Shares of Boeing were losing almost 4 percent in Monday's pre-market activity.

According to the report, Boeing's management views halting production to be the most viable among difficult options.

Boeing's production plans have become more urgent as the U.S. Federal Aviation Administration indicated it would not certify the revamped Max aircraft this year, the WSJ reported. However, cutting production would result in higher costs and further charges for Boeing in addition to potential job cuts.

Boeing has been reeling under the impact of the two crashes related to the 737 Max, its best-selling aircraft.

The aircraft were grounded by airlines worldwide in March this year following two deadly crashes within a short span of five months that killed a total of 346 people.

An Ethiopian Airlines aircraft crashed on the outskirts of Ethiopia's capital city Addis Ababa in March, killing all 157 people on board. It was the 737 Max's second accident in five months after 189 people were killed on a Lion Air flight in Indonesia in October last year.

Following the second fatal crash of the Max aircraft, Boeing cut the aircraft's production by 19 percent to 42 aircraft a month in April this year.

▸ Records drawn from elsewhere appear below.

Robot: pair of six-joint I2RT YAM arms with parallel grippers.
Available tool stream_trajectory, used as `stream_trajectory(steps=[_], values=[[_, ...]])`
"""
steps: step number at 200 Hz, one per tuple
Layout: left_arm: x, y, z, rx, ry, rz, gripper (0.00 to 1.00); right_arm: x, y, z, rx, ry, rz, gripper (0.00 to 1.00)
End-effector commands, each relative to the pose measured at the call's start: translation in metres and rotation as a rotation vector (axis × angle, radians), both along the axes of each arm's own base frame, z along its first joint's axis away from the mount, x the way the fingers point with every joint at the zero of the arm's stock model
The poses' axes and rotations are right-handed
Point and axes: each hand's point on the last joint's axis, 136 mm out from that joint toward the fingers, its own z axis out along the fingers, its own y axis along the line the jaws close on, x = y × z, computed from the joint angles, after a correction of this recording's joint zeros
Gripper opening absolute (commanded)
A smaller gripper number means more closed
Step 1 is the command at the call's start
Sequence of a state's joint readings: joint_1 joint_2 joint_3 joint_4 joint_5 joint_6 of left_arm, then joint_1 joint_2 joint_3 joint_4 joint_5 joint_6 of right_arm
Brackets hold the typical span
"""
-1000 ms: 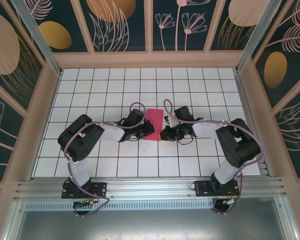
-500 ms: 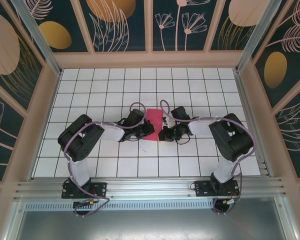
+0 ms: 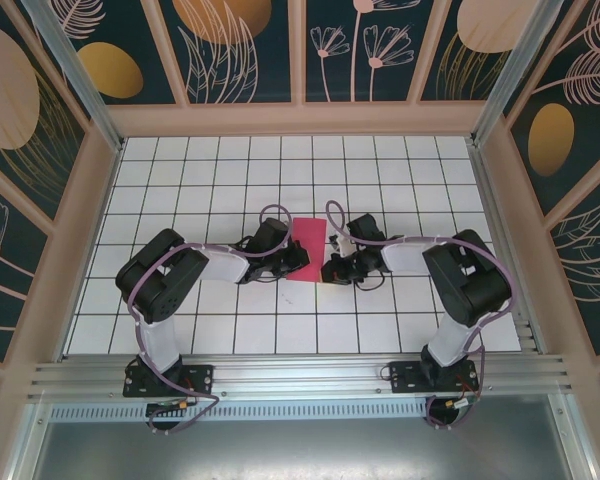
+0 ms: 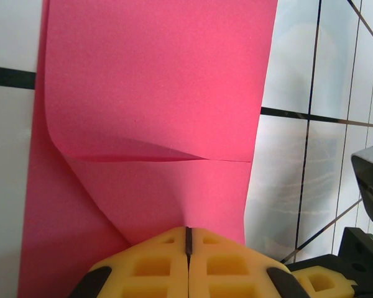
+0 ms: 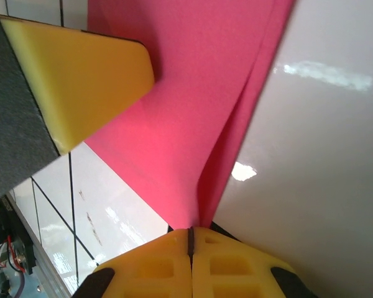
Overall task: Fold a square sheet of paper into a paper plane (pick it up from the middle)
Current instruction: Fold the triangle a second time at the center of the table.
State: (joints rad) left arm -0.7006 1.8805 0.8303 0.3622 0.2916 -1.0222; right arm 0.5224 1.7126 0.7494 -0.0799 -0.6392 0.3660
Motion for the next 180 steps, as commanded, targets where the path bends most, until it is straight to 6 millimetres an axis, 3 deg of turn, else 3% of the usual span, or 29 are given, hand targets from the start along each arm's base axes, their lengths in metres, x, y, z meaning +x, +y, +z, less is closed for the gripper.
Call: stream_trajectory(steps=[1, 33, 50, 87, 125, 153, 180], values=[[-0.009, 0.016, -0.025, 0.095, 0.049, 0.004, 0.08, -0.015, -0.018, -0.001, -0.069, 0.060, -0.027, 0.08], [-0.009, 0.015, -0.025, 0.090, 0.049, 0.001, 0.08, 0.005, 0.006, 0.034, 0.036, -0.009, -0.029, 0.08], [-0.007, 0.013, -0.023, 0.085, 0.046, -0.001, 0.08, 0.015, 0.014, 0.038, 0.055, -0.023, -0.038, 0.08], [-0.005, 0.011, -0.019, 0.078, 0.038, -0.001, 0.08, 0.026, 0.018, 0.021, 0.032, -0.006, -0.054, 0.08], [-0.003, 0.009, -0.012, 0.067, 0.024, -0.005, 0.10, 0.022, 0.006, -0.007, -0.045, 0.026, -0.077, 0.08], [0.001, 0.004, 0.001, 0.042, -0.003, -0.011, 0.14, 0.019, -0.002, -0.022, -0.103, 0.041, -0.092, 0.07], [0.001, -0.001, 0.024, -0.011, -0.041, -0.028, 0.15, 0.019, -0.003, -0.023, -0.105, 0.039, -0.094, 0.07]])
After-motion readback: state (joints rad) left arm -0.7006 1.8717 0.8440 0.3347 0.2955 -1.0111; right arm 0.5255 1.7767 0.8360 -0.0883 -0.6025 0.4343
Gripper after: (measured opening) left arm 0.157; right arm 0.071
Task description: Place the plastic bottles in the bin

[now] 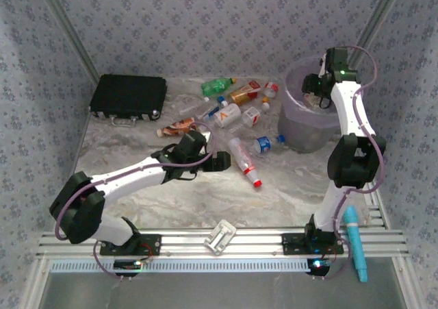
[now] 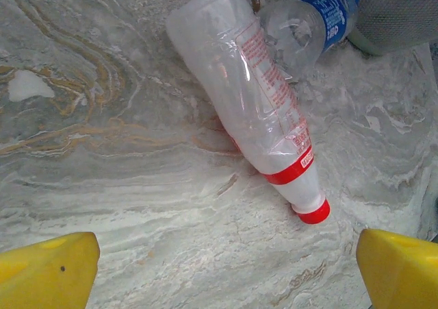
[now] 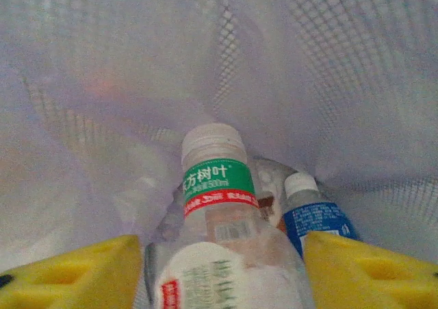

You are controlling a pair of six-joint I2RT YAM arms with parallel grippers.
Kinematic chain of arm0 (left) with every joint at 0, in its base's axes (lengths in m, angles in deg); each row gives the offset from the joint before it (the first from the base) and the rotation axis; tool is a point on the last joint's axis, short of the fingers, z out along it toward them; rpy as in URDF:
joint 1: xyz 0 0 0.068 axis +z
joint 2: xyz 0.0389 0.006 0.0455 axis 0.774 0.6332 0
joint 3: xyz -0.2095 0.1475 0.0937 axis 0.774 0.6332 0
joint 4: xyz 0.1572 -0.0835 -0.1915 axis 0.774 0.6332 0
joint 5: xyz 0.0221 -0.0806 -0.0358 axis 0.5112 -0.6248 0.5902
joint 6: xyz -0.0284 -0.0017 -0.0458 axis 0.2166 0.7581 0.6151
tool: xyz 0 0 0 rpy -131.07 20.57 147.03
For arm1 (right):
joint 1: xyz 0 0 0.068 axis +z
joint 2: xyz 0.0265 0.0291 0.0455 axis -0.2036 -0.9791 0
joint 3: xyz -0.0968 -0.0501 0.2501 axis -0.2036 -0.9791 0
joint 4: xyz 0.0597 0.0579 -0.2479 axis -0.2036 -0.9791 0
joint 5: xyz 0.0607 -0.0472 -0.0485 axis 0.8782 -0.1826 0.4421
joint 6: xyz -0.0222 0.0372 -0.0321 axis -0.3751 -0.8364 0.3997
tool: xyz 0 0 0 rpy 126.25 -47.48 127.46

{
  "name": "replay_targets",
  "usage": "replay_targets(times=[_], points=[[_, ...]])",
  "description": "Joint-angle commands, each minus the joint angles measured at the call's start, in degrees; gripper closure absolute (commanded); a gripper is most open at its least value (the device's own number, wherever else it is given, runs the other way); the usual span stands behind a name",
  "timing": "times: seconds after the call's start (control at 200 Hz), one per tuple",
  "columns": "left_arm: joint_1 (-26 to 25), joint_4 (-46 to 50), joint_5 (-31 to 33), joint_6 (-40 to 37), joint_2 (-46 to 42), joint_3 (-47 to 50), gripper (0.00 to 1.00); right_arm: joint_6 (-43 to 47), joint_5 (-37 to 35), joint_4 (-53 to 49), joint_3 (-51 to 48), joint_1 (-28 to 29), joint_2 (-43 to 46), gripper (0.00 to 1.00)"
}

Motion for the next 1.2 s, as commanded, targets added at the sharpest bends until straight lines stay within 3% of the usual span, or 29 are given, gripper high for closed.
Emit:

Airlines such as American Airlines and Southwest Airlines that are major customers of the Boeing 737 Max aircraft are also taking a financial hit from the grounding of the aircraft and have sought compensation from Boeing for the damages.

Boeing said in November it was hoping to resume deliveries of the 737 MAX aircraft to airline customers in December, when the FAA is expected to issue an Airworthiness Directive rescinding the grounding order following certification.

However, the FAA later said it has not completed its review of the 737 Max aircraft design changes and associated pilot training. The agency added it will not approve the aircraft for return to service until it has completed numerous rounds of rigorous testing.